### Aim of the task
Wherever a line in the records below contains "scene", copy that line.

### Source information

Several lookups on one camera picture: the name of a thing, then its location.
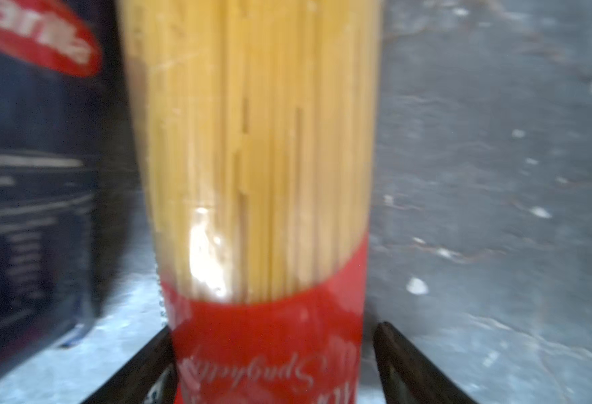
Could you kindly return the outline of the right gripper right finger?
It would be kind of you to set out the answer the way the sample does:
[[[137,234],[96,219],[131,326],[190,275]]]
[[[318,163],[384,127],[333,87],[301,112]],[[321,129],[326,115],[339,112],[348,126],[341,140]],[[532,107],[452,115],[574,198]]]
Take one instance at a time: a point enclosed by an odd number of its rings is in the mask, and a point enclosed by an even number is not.
[[[378,324],[373,349],[388,404],[475,404],[393,324]]]

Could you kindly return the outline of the blue Barilla rigatoni box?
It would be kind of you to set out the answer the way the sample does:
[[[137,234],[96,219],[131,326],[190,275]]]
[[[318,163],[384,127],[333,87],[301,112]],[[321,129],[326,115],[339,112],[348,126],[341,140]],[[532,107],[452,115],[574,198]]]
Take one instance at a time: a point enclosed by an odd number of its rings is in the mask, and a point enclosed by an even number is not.
[[[88,333],[112,1],[0,1],[0,378]]]

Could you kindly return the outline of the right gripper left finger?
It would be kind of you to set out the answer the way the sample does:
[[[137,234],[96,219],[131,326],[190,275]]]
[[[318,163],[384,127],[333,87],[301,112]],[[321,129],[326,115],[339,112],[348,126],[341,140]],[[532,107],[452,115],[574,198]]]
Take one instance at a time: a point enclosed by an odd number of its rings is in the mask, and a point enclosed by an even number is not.
[[[83,404],[174,403],[176,392],[174,350],[164,327]]]

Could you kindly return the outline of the red spaghetti bag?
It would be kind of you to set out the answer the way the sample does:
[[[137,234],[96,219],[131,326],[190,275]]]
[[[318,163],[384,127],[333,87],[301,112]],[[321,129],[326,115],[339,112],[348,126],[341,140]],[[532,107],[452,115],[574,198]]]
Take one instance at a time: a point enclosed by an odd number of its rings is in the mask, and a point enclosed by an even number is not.
[[[118,3],[179,402],[356,402],[382,11]]]

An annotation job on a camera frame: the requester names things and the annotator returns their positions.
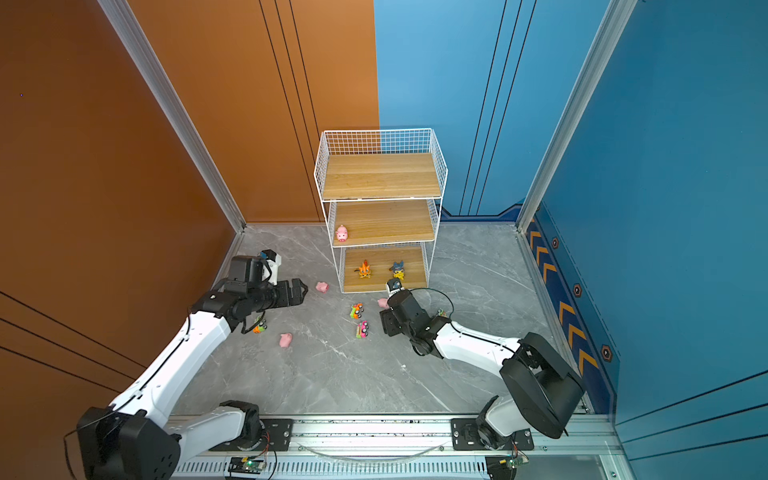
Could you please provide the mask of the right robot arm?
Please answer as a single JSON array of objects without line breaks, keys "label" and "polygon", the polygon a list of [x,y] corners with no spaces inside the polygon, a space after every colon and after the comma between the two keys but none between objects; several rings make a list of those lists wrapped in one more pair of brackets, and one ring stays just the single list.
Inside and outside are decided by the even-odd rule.
[{"label": "right robot arm", "polygon": [[387,335],[406,336],[417,355],[463,362],[503,381],[508,395],[492,397],[475,419],[476,437],[484,447],[505,449],[515,434],[527,430],[551,439],[567,434],[586,388],[541,335],[498,337],[469,329],[449,313],[429,314],[405,288],[388,289],[380,318]]}]

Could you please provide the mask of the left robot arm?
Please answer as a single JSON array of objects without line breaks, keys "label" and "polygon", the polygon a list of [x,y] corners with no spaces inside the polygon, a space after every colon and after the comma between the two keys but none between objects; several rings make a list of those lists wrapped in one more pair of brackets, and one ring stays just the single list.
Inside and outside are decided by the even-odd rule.
[{"label": "left robot arm", "polygon": [[300,279],[281,280],[272,250],[232,258],[219,280],[188,310],[170,343],[105,408],[89,408],[73,430],[88,479],[169,479],[176,467],[226,442],[266,447],[257,405],[225,401],[207,414],[173,427],[168,421],[181,394],[208,357],[233,332],[256,328],[252,314],[298,306],[309,291]]}]

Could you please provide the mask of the pink toy truck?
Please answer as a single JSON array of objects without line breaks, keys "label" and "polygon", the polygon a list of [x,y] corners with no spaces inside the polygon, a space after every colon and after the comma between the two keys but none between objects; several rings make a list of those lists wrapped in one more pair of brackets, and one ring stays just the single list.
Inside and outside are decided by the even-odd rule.
[{"label": "pink toy truck", "polygon": [[369,324],[367,321],[362,321],[357,325],[356,337],[358,339],[366,338],[368,336]]}]

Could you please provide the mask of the grey hooded pikachu figure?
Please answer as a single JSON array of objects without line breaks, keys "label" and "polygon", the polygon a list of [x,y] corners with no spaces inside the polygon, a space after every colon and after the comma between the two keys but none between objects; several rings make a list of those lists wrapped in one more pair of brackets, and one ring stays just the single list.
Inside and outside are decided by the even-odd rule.
[{"label": "grey hooded pikachu figure", "polygon": [[403,260],[395,261],[389,268],[389,271],[393,278],[403,280],[405,278],[405,262]]}]

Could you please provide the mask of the orange pikachu figure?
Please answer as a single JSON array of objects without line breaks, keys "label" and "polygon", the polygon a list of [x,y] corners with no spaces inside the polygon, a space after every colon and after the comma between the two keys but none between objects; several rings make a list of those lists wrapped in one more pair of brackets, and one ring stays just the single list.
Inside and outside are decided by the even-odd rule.
[{"label": "orange pikachu figure", "polygon": [[360,266],[354,269],[354,272],[360,279],[369,279],[372,275],[371,265],[367,260],[363,260]]}]

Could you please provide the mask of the left circuit board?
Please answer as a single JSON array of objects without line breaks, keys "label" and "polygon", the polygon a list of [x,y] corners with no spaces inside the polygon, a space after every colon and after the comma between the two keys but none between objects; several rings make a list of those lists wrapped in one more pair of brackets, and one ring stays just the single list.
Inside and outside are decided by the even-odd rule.
[{"label": "left circuit board", "polygon": [[233,456],[227,467],[227,475],[261,475],[267,469],[268,462],[256,456]]}]

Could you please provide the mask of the circuit board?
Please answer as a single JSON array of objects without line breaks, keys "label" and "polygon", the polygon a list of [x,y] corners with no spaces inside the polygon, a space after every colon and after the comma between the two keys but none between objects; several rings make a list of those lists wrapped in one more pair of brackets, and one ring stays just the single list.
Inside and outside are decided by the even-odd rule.
[{"label": "circuit board", "polygon": [[523,452],[485,456],[486,473],[490,480],[514,480],[520,468],[529,462],[530,459]]},{"label": "circuit board", "polygon": [[256,456],[233,456],[227,467],[227,475],[261,475],[267,469],[268,462]]}]

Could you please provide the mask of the right circuit board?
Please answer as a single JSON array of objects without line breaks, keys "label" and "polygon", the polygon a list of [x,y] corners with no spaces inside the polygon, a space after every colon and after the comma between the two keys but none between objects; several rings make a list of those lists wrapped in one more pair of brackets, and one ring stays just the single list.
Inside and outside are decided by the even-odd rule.
[{"label": "right circuit board", "polygon": [[485,456],[486,473],[490,480],[514,480],[520,468],[529,462],[530,459],[523,452]]}]

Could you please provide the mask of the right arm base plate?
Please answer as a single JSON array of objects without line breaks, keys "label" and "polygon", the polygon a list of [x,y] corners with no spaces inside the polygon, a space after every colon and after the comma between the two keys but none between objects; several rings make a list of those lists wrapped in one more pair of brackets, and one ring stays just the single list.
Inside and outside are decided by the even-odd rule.
[{"label": "right arm base plate", "polygon": [[475,418],[453,418],[450,420],[453,449],[456,451],[497,450],[533,451],[535,448],[529,430],[501,436],[486,424]]}]

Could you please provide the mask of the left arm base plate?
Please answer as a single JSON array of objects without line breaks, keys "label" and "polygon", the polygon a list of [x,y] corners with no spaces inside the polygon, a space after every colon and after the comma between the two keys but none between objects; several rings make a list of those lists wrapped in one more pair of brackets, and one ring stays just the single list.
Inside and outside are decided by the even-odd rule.
[{"label": "left arm base plate", "polygon": [[261,418],[255,434],[223,442],[211,448],[212,452],[253,452],[289,450],[294,421],[290,418]]}]

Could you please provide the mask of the aluminium rail frame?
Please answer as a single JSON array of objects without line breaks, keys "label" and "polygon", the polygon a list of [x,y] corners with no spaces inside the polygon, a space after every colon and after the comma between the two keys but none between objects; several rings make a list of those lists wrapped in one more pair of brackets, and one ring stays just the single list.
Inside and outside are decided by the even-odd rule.
[{"label": "aluminium rail frame", "polygon": [[[567,434],[535,431],[533,451],[453,449],[450,420],[472,414],[293,415],[286,452],[205,451],[174,473],[178,479],[489,479],[485,456],[523,452],[515,479],[631,479],[634,474],[609,419],[576,413]],[[265,459],[261,475],[229,477],[233,456]]]}]

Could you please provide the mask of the left aluminium corner post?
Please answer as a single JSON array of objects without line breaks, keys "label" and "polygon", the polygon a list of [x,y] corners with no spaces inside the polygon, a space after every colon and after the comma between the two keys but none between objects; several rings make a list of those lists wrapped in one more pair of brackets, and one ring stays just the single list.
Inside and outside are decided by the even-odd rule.
[{"label": "left aluminium corner post", "polygon": [[244,215],[129,3],[99,0],[98,4],[229,224],[242,233],[247,226]]}]

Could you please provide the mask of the aluminium corner post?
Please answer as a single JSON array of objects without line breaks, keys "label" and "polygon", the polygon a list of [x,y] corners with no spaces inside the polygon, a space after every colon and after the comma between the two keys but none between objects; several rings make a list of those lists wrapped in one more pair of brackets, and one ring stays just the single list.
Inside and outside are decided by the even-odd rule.
[{"label": "aluminium corner post", "polygon": [[99,0],[98,4],[229,224],[242,233],[247,226],[244,215],[129,3]]},{"label": "aluminium corner post", "polygon": [[516,221],[518,233],[524,234],[532,222],[637,3],[609,2],[526,195]]}]

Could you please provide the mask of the right aluminium corner post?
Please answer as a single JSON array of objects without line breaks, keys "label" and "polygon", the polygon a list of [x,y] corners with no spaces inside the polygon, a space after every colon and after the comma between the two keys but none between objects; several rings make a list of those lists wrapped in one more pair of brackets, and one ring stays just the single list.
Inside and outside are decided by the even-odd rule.
[{"label": "right aluminium corner post", "polygon": [[524,234],[532,222],[637,3],[609,2],[526,195],[516,221],[518,233]]}]

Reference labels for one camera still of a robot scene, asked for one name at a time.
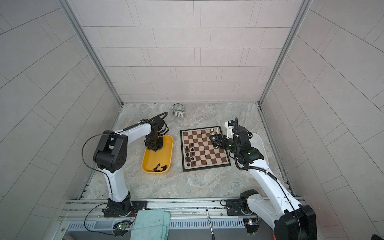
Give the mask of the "yellow plastic tray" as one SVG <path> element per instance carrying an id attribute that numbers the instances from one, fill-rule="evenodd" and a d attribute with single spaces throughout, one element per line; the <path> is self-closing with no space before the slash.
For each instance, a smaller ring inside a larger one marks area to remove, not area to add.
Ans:
<path id="1" fill-rule="evenodd" d="M 173 154 L 174 139 L 169 136 L 164 136 L 164 145 L 161 150 L 156 152 L 145 150 L 145 154 L 142 161 L 142 170 L 148 174 L 166 174 L 171 167 L 172 154 Z M 154 168 L 161 164 L 161 166 L 167 165 L 168 169 L 164 172 L 154 172 Z"/>

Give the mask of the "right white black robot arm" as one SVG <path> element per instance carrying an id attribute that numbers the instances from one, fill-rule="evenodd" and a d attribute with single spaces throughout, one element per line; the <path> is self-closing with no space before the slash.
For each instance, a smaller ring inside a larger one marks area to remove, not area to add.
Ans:
<path id="1" fill-rule="evenodd" d="M 234 121 L 227 122 L 226 129 L 226 135 L 210 136 L 213 146 L 233 153 L 238 170 L 249 171 L 269 198 L 265 201 L 255 190 L 245 191 L 241 210 L 261 217 L 276 240 L 316 240 L 315 211 L 293 197 L 272 172 L 261 137 Z"/>

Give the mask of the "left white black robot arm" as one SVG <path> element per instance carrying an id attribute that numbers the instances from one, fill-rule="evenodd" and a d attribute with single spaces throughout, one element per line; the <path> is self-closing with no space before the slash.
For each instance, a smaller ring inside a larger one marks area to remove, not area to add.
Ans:
<path id="1" fill-rule="evenodd" d="M 165 123 L 167 112 L 151 119 L 143 119 L 120 131 L 104 131 L 95 150 L 95 169 L 105 175 L 109 190 L 105 218 L 131 217 L 133 204 L 126 186 L 123 166 L 127 161 L 128 145 L 144 138 L 145 154 L 142 170 L 150 174 L 165 174 L 170 170 L 174 140 L 168 135 Z"/>

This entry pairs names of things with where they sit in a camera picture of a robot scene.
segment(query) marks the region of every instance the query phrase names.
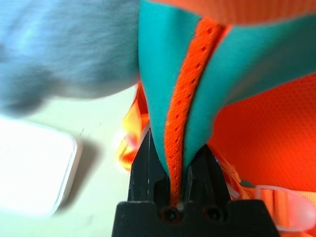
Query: orange strap
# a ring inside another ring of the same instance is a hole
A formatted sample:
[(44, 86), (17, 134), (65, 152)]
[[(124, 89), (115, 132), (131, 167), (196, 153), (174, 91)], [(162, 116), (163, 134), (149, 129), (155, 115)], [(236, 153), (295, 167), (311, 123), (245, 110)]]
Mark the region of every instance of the orange strap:
[(315, 0), (152, 0), (227, 24), (285, 20), (316, 12)]
[(208, 18), (197, 24), (167, 113), (164, 147), (170, 174), (170, 204), (177, 205), (181, 191), (184, 129), (196, 86), (210, 55), (225, 33), (225, 27)]
[(133, 104), (122, 122), (122, 128), (126, 132), (126, 136), (116, 152), (116, 159), (125, 170), (131, 169), (143, 132), (145, 132), (144, 129), (148, 123), (149, 115), (145, 93), (143, 86), (139, 83)]

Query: orange mesh fabric
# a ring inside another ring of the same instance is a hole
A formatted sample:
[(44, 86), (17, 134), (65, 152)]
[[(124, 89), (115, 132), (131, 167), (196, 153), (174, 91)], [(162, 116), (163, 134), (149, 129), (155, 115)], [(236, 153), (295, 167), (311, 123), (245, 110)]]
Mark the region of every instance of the orange mesh fabric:
[(273, 22), (316, 12), (315, 0), (153, 0), (221, 24)]
[(174, 88), (164, 134), (171, 205), (177, 205), (180, 197), (182, 146), (189, 107), (204, 66), (224, 32), (225, 27), (212, 20), (200, 20)]
[(316, 192), (316, 74), (224, 108), (209, 145), (254, 185)]

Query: white surface
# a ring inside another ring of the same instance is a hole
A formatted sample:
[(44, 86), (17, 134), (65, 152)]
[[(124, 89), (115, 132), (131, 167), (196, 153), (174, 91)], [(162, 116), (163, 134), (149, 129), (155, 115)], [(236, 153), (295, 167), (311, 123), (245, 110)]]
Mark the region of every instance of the white surface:
[(118, 202), (127, 199), (129, 176), (115, 167), (113, 137), (128, 111), (134, 88), (93, 100), (55, 99), (31, 121), (83, 139), (68, 205), (47, 219), (0, 214), (0, 237), (110, 237)]
[(53, 214), (72, 184), (81, 147), (67, 133), (32, 123), (0, 118), (0, 131), (0, 211)]

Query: gray fabric
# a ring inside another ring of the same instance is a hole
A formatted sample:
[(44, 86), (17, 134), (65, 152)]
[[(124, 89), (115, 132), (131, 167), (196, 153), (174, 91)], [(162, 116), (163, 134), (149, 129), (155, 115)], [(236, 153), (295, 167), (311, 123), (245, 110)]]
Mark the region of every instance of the gray fabric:
[(138, 80), (139, 0), (0, 0), (0, 111)]

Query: orange webbing
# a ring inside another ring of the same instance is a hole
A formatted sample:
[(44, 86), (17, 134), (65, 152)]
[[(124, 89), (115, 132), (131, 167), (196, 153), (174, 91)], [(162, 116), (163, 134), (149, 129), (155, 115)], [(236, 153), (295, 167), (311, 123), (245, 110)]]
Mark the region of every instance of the orange webbing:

### Finished task
Reference labels for one camera still of a robot scene, asked for one name at a time.
This entry pairs names of things with where they sit in a camera picture of a robot scene.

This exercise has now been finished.